If there's one feature almost all fans of off-road driving can agree is worthwhile, it's four- or all-wheel drive. While these features are quite different, they both ultimately offer motorists greater control over their vehicles, allowing everyone to take advantage of improved safety and intense capabilities.
All-wheel drive, in particular, has risen in popularity in recent years. According to The Detroit News, almost one-third of all vehicles sold in the first nine months of 2013 had all-wheel drive. That is a 5 percent increase over the same time period five years ago, and doesn't include the significant number of drivers investing in vehicles with four-wheel drive instead.
"It brings this complete bundle of safety, driving performance and capability," Jeremy Acevedo, the supervisor of pricing and industry analysis for Edmunds.com. "It's a really big add for consumers."
Although off-roading enthusiasts will likely be sticking to their traditional four-wheel drive, knowing what is going on in the rest of the auto industry is important. Many SUVs and crossovers are beginning to offer this feature, including models like the Toyota RAV4 and Ford Escape, and it could soon spread to other popular models. In fact, Jeep is planning to offer a crossover in the near future with this amenity, while all Land Rovers sold in the U.S. also include four- or all-wheel drive, the news source reported.

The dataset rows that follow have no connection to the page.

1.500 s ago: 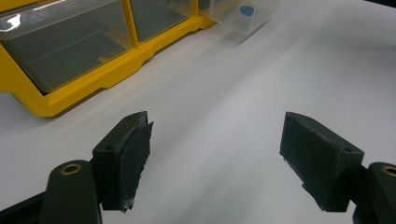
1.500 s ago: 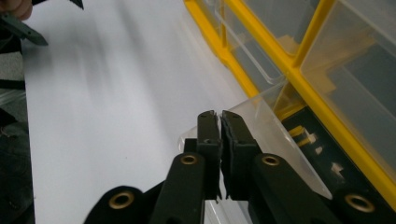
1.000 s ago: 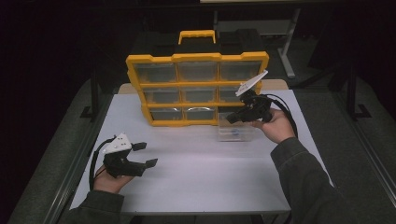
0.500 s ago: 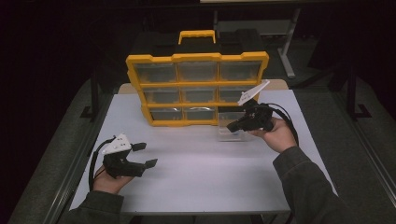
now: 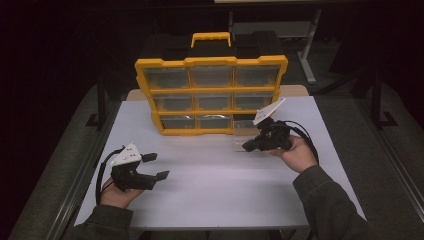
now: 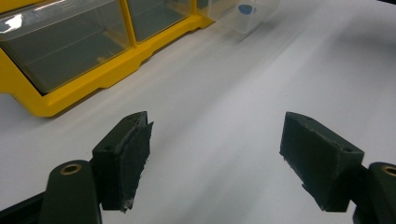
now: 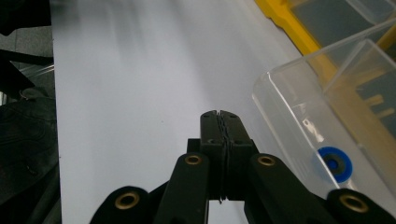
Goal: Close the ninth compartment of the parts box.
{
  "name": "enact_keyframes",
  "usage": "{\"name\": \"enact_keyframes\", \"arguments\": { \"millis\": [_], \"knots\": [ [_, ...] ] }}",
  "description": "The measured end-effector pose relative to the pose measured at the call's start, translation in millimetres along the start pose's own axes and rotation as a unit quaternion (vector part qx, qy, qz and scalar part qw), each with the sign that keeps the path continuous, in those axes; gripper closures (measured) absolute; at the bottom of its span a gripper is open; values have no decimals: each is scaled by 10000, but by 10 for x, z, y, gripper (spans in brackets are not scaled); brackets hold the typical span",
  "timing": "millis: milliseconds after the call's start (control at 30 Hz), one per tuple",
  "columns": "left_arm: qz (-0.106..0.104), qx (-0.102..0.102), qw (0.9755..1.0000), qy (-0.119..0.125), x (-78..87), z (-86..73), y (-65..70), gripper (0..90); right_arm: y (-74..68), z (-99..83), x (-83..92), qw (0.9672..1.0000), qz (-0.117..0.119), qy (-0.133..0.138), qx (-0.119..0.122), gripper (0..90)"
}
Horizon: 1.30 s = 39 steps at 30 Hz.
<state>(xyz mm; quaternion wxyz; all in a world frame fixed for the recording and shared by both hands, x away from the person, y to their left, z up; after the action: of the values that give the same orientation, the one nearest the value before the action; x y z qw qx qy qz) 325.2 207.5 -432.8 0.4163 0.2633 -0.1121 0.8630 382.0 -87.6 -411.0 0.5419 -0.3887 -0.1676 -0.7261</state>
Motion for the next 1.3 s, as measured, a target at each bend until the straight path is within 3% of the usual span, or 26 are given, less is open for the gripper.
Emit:
{"name": "enact_keyframes", "arguments": {
  "millis": [600,833,1033,1300],
  "knots": [
    [16,33,10000,29,5,3,1,238,58,-207,-135,9999,-33,-131,2,877],
    [0,-57,10000,-33,6,-15,7,238,64,-303,-151,9997,-59,-108,-231,870],
    [20,29,10000,28,16,-4,10,238,135,-387,-174,9992,-148,-222,-290,870],
    [9,-18,10000,5,13,-4,13,238,226,-368,-112,9988,-278,-246,-323,870]
  ]
}}
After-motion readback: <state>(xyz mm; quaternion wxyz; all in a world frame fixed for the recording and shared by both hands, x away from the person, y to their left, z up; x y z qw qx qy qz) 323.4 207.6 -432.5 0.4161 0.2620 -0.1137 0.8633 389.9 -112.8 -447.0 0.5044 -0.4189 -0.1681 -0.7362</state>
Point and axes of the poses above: each handheld gripper's, and its own axes: x roughly backward along the jaws, z roughly out of its top, y roughly to its right, the point moved 9 cm from there along -x, roughly forward along the jaws, and after that the axes turned 1 degree about z, right-handed, at the moved point
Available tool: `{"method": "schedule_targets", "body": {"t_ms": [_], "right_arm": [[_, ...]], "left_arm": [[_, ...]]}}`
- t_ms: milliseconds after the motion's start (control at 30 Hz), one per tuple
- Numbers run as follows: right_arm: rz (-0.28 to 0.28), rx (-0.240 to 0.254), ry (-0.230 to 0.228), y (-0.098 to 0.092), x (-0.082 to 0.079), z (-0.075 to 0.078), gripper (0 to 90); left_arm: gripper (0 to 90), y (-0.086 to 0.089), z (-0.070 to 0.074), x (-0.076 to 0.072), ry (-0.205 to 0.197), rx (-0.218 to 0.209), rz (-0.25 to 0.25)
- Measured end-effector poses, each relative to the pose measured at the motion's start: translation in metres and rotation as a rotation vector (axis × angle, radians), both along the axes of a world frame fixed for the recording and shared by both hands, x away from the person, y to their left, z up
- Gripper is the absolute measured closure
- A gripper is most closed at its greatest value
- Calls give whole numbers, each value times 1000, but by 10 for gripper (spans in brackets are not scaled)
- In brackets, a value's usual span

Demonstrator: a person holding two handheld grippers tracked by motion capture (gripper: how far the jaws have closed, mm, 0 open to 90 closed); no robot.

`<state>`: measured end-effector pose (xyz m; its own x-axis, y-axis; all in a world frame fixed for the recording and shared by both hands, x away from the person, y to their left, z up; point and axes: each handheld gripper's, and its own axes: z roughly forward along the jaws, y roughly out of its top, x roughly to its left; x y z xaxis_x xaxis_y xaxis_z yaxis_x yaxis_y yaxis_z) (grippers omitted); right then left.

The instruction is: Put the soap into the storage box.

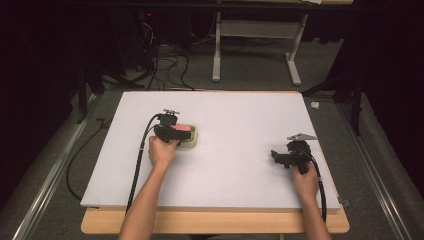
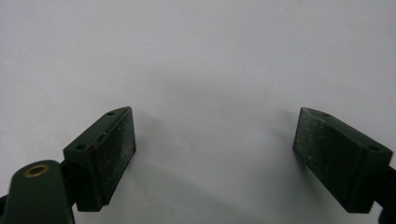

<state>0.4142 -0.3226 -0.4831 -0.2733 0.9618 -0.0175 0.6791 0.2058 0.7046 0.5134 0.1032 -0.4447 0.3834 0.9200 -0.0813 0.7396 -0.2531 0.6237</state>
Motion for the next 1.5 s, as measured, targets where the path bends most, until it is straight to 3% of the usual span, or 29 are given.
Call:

Of course, one key consideration for many will be how Jeep or truck mods will work with these capabilities. It's a well-known fact that installing a lift kit can make steering more difficult, but dealing with tire upgrades or other changes in addition may have an impact on the car's performance. However, with a few precautions and add-ons, drivers can make sure they are retaining the quality of their automobile while also making it a prime off-road vehicle.